━━━ Dataset section ━━━

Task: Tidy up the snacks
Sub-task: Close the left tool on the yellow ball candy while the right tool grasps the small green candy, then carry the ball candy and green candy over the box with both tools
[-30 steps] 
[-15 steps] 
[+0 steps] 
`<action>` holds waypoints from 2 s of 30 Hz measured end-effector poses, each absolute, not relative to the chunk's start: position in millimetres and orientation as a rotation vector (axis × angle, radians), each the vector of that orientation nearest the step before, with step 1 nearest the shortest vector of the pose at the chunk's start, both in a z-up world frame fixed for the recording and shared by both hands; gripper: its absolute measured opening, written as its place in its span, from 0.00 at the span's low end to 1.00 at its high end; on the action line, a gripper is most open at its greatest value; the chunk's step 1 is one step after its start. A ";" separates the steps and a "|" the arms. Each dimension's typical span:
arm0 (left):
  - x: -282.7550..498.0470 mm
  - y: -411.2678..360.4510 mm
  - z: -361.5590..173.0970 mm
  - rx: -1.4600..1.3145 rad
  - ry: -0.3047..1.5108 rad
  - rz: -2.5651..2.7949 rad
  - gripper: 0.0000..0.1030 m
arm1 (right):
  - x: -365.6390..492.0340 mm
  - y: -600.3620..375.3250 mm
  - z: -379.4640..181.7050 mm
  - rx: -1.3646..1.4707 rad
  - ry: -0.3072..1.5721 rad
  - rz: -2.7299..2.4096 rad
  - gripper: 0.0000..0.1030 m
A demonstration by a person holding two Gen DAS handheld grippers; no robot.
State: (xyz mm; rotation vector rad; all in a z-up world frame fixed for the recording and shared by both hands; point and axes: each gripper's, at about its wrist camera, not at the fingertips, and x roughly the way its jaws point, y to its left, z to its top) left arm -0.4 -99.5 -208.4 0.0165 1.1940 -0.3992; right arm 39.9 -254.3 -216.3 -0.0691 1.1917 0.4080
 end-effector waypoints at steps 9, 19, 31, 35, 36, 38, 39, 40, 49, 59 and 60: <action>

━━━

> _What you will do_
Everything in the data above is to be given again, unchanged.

> _Answer to the exercise_
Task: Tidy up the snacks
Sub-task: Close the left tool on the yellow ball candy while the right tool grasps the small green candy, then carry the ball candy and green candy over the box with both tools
[-30 steps] 
[-15 steps] 
[+0 steps] 
`<action>` holds waypoints from 2 s of 30 Hz measured end-effector poses, each absolute, not relative to the chunk's start: position in millimetres and orientation as a rotation vector (axis × angle, radians), each the vector of that orientation nearest the step before, with step 1 nearest the shortest vector of the pose at the chunk's start, both in a z-up world frame fixed for the recording and shared by both hands; gripper: its absolute measured opening, written as its place in its span, from 0.00 at the span's low end to 1.00 at its high end; on the action line, a gripper is most open at its greatest value; the chunk's step 1 is one step after its start. A ";" separates the steps and a "|" the arms. Each dimension's typical span:
arm0 (left):
  - x: -282.7550..498.0470 mm
  - y: -411.2678..360.4510 mm
  - z: -361.5590..173.0970 mm
  - rx: -1.4600..1.3145 rad
  - ry: -0.3047..1.5108 rad
  - rz: -2.5651..2.7949 rad
  - gripper: 0.0000..0.1030 m
arm1 (right):
  - x: -365.6390..492.0340 mm
  - y: -600.3620..375.3250 mm
  - z: -379.4640..181.7050 mm
  - rx: -1.3646..1.4707 rad
  - ry: -0.3072..1.5721 rad
  - rz: -2.7299..2.4096 rad
  - gripper: 0.0000..0.1030 m
A demonstration by a person holding two Gen DAS handheld grippers; no robot.
State: (xyz mm; rotation vector rad; all in a z-up world frame fixed for the recording and shared by both hands; point and axes: each gripper's, at about its wrist camera, not at the fingertips, and x roughly the way its jaws point, y to its left, z to its top) left arm -0.4 -99.5 -208.4 0.0165 1.1940 -0.3992; right arm 39.9 -254.3 -216.3 -0.0691 1.1917 0.4080
 end-effector waypoints at steps 9, 19, 31, 35, 36, 38, 39, 40, 49, 59 and 60: <action>

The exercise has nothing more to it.